The invention belongs to the technical field of semiconductors, and particularly provides a gallium oxide field effect transistor power device with a novel structure, which comprises a gallium oxide transverse field effect transistor with high withstand voltage and low specific on-resistance, a gallium oxide junction field effect transistor with positive threshold voltage and small leakage current, and a gallium oxide transverse field effect transistor with high withstand voltage and low specific on-resistance.

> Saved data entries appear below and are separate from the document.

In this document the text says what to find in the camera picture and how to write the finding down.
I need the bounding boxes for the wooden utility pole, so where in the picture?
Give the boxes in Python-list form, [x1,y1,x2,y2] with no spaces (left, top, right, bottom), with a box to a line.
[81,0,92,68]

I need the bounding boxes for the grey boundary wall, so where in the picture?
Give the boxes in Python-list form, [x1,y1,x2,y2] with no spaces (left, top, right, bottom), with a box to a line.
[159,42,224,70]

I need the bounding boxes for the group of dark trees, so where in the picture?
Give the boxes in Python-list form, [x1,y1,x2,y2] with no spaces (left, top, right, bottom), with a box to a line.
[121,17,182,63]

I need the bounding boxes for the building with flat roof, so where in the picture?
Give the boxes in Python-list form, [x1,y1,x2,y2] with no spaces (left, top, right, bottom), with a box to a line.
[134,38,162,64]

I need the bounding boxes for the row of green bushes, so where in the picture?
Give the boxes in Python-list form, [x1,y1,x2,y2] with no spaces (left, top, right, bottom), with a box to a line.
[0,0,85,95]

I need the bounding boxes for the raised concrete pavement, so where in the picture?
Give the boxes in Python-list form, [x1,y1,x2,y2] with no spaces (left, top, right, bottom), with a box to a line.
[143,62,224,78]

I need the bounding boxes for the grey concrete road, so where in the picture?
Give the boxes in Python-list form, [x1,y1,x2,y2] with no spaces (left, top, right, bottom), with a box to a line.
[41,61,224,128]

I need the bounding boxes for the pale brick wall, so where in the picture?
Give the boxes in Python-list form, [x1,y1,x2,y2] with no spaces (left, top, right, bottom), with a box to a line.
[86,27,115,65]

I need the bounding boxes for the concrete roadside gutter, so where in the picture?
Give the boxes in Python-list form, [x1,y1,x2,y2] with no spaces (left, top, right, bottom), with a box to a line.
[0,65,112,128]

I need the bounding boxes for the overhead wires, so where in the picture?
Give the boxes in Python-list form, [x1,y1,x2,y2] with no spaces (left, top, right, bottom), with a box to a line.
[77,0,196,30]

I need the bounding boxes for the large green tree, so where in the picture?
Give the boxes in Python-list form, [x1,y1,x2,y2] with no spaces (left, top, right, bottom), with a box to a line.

The gallium oxide insulated gate field effect transistor power device has high withstand voltage, positive threshold voltage and small leakage current; a high-K dielectric layer is adopted to obtain higher withstand voltage under the same drift region length, or a P-type diamond (or aluminum nitride, nickel oxide) region is introduced to improve the withstand voltage of the transverse field effect power transistor under the same drift region length and higher drift region doping concentration, and the specific on-resistance is reduced; moreover, a P-type diamond (or aluminum nitride or nickel oxide) region is used for replacing a traditional metal gate material to obtain a device with positive threshold voltage and small leakage current, and the introduction of diamond and aluminum nitride also improves the heat dissipation capability and improves the performance of the device.

Description

technical field [0001] The invention belongs to the technical field of semiconductors, and specifically provides a novel structure of gallium oxide (Ga 2 O 3 ) field effect transistor power devices, involving lateral devices and vertical devices. Background technique [0002] As a new type of semiconductor material, gallium oxide has an ultra-wide band gap (4.8eV) that is more than 4 times that of silicon (1.1eV), so it can be used in more severe working environments (such as high temperature and irradiation). More stable performance, can be used to manufacture high-power radiation-resistant devices; and, the theoretical critical breakdown electric field of gallium oxide material is 8MV / cm, much higher than 0.3MV / cm of silicon, so gallium oxide has a higher Withstand voltage rating; electron saturation velocity in gallium oxide (2×10 7 cm / s) is twice that of silicon, which makes gallium oxide devices have higher current density and high switching speed; since the Barriga ...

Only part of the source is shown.